§ **Exercise aim**
Write out exactly the lines of the entries below, from the first through the line containing "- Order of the", and nothing beyond them.

§ **Records**

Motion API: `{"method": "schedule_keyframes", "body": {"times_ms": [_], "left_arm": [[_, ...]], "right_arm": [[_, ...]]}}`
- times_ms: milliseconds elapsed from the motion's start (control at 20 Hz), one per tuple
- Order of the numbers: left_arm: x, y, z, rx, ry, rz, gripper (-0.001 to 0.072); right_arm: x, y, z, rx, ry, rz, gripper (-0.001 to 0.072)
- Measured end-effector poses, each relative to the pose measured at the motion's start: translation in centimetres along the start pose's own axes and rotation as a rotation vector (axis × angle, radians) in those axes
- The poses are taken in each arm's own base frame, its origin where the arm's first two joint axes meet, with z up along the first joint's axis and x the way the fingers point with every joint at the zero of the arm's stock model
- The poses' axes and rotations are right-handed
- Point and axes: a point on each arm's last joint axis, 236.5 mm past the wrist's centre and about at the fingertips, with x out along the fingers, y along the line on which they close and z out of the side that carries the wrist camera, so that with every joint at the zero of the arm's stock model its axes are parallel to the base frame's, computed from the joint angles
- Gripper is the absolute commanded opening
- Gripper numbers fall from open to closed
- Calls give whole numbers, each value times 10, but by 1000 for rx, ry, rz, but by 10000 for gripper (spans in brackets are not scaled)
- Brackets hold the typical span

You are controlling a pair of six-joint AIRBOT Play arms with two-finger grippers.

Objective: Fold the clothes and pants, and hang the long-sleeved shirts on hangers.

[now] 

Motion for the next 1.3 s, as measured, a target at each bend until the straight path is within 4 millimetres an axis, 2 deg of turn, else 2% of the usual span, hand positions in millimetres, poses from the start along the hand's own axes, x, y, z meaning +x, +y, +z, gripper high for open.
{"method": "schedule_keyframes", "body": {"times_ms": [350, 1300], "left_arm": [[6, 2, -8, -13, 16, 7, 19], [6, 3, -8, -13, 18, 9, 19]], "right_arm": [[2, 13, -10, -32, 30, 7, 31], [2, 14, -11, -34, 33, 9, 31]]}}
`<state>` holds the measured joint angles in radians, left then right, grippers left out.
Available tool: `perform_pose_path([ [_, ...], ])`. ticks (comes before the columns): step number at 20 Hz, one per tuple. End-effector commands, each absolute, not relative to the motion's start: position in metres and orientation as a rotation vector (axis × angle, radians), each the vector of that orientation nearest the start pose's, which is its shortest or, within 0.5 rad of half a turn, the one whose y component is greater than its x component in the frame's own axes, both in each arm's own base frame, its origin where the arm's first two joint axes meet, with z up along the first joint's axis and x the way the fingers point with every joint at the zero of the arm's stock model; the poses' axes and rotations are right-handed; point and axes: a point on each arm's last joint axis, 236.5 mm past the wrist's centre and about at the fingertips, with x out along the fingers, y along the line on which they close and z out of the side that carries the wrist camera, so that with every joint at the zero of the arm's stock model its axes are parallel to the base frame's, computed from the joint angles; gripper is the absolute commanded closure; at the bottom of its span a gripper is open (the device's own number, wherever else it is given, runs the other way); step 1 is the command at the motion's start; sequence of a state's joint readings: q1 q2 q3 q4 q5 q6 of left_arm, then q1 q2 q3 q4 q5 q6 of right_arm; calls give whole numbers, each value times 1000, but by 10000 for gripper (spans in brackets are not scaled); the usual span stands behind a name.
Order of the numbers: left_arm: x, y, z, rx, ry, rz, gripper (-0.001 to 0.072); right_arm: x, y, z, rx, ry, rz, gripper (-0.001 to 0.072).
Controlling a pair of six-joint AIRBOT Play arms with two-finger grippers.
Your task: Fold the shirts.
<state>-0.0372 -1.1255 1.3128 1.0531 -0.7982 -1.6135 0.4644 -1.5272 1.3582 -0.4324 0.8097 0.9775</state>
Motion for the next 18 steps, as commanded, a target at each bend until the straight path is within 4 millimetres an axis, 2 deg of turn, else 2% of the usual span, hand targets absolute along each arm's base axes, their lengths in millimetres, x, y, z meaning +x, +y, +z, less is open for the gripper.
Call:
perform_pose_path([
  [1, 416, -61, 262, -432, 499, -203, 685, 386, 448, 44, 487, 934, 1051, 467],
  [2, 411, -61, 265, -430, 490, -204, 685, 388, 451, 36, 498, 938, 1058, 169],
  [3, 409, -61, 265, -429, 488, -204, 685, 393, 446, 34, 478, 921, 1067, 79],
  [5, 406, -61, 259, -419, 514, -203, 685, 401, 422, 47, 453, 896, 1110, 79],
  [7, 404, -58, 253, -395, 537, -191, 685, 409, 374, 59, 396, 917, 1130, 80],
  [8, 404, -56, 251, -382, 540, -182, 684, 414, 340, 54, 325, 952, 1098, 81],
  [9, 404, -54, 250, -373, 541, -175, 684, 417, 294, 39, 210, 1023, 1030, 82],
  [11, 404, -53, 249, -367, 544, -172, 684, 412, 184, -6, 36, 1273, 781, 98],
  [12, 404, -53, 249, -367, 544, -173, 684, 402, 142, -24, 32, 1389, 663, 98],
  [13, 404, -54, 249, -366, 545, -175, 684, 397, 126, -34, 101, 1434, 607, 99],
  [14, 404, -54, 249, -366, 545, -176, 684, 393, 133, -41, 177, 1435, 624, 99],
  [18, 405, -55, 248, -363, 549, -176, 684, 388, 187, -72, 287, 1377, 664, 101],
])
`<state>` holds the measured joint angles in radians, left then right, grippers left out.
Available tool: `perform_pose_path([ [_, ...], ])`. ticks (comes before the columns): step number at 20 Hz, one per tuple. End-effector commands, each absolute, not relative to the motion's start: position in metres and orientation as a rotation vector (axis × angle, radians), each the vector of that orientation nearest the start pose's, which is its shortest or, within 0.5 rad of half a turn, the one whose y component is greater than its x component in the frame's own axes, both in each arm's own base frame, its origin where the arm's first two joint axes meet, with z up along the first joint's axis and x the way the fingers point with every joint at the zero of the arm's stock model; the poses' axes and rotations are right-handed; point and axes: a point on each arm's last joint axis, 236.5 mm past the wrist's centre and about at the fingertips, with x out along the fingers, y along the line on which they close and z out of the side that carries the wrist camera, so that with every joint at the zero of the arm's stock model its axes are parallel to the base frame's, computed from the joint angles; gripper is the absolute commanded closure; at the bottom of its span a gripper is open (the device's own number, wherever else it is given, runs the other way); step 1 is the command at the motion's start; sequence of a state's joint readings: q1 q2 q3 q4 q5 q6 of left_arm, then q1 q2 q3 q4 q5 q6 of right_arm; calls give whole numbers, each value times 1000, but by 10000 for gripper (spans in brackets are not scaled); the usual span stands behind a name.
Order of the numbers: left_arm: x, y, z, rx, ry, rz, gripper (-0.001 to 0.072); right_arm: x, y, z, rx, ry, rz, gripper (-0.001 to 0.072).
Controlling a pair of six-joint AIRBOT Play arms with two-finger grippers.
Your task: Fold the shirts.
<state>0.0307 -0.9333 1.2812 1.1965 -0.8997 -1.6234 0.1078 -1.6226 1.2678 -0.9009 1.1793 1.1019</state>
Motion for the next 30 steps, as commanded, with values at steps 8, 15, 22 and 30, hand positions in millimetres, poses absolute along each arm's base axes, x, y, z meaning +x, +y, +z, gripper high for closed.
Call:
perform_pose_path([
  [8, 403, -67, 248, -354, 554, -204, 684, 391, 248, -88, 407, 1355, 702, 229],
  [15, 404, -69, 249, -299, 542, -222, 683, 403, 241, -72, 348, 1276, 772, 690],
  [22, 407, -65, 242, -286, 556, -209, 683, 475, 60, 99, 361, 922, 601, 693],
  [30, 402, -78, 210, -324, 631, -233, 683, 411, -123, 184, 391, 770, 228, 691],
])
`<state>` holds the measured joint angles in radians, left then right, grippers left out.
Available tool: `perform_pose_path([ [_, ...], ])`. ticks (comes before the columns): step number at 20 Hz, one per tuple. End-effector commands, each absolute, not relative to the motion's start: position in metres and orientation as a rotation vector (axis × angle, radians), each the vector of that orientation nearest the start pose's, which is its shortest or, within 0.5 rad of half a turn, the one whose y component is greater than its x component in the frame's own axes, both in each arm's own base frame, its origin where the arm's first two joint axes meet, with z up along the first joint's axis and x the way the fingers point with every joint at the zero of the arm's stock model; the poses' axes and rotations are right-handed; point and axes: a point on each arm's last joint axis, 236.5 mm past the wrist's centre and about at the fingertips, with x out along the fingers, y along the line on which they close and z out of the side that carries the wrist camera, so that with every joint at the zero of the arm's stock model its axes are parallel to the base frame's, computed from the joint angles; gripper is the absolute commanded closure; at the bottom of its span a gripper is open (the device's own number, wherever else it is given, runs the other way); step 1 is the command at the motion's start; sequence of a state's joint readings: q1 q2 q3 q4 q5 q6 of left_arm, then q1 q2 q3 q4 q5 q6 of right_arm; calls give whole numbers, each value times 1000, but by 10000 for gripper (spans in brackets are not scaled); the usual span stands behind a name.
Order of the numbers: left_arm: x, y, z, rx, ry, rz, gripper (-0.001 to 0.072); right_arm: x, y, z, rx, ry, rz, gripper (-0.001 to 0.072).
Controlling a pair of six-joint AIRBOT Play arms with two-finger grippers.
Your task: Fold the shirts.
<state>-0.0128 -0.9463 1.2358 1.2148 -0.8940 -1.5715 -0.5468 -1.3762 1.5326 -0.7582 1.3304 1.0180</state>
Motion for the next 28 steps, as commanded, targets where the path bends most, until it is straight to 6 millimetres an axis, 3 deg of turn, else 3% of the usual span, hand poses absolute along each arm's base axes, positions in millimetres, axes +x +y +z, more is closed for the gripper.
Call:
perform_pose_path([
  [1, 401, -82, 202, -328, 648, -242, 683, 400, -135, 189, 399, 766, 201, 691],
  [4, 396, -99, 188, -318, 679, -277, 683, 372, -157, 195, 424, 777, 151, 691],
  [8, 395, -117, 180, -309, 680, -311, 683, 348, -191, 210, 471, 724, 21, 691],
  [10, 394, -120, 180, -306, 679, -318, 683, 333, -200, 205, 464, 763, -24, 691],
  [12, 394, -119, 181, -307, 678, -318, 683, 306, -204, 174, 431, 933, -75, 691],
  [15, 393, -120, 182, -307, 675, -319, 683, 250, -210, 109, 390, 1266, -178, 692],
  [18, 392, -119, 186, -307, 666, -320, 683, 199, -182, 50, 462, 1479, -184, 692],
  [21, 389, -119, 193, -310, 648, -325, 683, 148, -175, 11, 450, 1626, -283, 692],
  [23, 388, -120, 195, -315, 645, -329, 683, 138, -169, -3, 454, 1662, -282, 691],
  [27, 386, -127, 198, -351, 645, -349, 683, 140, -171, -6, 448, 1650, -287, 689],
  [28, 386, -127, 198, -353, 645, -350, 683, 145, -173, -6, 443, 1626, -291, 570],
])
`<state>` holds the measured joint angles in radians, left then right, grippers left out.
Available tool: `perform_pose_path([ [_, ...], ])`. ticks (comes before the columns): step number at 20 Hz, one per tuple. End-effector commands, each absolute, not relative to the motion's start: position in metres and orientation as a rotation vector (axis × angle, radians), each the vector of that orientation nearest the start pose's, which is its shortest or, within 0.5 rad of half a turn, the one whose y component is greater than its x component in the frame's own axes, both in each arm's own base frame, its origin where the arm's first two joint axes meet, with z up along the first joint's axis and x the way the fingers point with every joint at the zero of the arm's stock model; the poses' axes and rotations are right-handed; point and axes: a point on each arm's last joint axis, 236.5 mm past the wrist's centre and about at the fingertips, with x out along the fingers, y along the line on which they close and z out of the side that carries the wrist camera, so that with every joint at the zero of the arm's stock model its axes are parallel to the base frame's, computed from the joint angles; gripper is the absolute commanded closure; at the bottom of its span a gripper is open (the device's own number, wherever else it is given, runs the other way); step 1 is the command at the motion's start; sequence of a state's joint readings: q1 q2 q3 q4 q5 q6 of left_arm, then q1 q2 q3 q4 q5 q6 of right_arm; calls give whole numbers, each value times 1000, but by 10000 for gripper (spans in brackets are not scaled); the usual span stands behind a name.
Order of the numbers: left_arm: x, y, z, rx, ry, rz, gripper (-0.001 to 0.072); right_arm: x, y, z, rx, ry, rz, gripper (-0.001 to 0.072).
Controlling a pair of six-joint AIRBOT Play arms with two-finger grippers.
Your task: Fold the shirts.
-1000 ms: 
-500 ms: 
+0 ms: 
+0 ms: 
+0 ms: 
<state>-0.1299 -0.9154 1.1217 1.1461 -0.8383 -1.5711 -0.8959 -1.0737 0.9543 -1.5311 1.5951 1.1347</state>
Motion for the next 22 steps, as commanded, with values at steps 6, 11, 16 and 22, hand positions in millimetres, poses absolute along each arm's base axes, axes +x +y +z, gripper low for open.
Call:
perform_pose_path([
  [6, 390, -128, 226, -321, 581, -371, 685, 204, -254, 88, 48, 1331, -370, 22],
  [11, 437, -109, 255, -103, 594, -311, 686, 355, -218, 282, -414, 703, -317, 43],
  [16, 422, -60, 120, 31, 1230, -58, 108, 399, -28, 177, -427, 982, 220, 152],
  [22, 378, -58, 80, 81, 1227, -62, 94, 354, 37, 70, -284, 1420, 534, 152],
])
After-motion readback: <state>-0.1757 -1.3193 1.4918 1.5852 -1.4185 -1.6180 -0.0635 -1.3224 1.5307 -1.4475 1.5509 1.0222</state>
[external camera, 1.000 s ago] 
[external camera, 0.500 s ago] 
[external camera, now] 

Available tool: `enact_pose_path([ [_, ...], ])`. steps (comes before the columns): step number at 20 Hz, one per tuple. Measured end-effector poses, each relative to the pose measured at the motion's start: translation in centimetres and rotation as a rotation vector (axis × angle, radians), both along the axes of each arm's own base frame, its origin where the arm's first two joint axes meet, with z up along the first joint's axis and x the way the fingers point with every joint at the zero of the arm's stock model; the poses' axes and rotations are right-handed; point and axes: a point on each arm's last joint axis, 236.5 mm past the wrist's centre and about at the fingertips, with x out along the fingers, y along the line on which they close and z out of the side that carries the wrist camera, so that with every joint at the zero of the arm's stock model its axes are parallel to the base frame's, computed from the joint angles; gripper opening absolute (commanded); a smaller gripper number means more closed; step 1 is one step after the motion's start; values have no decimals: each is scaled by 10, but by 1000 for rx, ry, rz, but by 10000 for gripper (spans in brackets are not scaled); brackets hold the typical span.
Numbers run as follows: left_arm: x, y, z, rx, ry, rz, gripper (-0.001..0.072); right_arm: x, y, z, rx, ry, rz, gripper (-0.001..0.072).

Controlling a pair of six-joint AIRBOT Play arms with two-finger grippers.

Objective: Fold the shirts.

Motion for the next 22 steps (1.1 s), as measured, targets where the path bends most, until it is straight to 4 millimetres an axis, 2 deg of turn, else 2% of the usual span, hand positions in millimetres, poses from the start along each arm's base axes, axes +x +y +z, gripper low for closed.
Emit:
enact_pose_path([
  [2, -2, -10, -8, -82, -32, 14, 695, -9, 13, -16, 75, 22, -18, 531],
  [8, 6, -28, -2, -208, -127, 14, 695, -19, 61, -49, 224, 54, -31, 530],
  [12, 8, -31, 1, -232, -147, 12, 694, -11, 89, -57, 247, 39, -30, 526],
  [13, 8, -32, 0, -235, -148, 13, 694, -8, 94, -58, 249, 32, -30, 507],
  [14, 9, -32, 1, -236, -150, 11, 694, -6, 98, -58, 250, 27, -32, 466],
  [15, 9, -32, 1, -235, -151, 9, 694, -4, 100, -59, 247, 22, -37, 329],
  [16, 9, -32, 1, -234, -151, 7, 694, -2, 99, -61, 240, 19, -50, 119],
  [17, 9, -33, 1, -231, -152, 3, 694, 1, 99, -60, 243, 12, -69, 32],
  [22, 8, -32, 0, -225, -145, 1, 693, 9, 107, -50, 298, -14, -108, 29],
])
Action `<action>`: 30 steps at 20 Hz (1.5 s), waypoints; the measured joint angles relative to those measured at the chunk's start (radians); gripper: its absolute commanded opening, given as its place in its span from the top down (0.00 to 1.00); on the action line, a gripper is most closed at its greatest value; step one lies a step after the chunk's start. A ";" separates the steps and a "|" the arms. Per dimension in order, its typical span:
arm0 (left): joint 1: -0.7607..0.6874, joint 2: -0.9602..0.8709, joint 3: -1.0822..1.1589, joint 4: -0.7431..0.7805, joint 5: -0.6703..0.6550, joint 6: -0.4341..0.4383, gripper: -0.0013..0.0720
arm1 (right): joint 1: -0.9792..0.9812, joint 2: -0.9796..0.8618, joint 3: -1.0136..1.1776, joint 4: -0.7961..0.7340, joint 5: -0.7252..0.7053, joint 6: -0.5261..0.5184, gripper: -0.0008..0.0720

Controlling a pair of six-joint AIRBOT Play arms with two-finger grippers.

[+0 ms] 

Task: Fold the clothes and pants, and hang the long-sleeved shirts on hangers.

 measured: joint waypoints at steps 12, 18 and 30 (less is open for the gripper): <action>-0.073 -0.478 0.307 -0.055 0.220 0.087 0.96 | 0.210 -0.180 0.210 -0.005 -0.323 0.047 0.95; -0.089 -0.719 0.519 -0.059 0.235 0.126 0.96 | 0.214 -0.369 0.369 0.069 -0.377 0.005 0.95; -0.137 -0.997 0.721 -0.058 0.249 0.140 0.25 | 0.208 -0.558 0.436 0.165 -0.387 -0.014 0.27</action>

§ **Result for this exercise**
Motion API: `{"method": "schedule_keyframes", "body": {"times_ms": [_], "left_arm": [[_, ...]], "right_arm": [[_, ...]]}}`
- times_ms: milliseconds elapsed from the motion's start (control at 20 Hz), one per tuple
- Order of the numbers: left_arm: x, y, z, rx, ry, rz, gripper (-0.001 to 0.072); right_arm: x, y, z, rx, ry, rz, gripper (-0.001 to 0.072)

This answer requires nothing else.